Begin at the line below that has "segment(query) draws the" and stop after the line that has "Query: clear plastic bottle". Please restate only those lines, word for word.

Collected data
━━━━

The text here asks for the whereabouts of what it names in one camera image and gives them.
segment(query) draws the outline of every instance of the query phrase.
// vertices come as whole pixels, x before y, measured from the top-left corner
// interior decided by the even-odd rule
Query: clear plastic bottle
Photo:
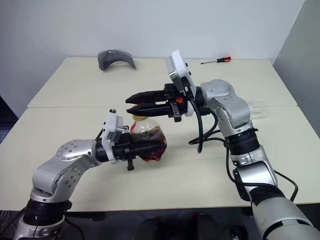
[[[146,154],[141,154],[139,155],[139,157],[146,162],[150,160],[160,161],[161,156],[164,154],[167,148],[167,141],[159,124],[156,121],[149,119],[147,116],[133,115],[133,119],[134,123],[130,129],[133,141],[135,141],[136,143],[165,143],[165,146],[154,151],[148,152]]]

━━━━

> [Task output]
segment(query) draws the outline of every instance of the query phrase.
// vertices come as whole pixels, x before y, measured from the top-left corner
// interior decided by the even-odd rule
Query: clear plastic bottle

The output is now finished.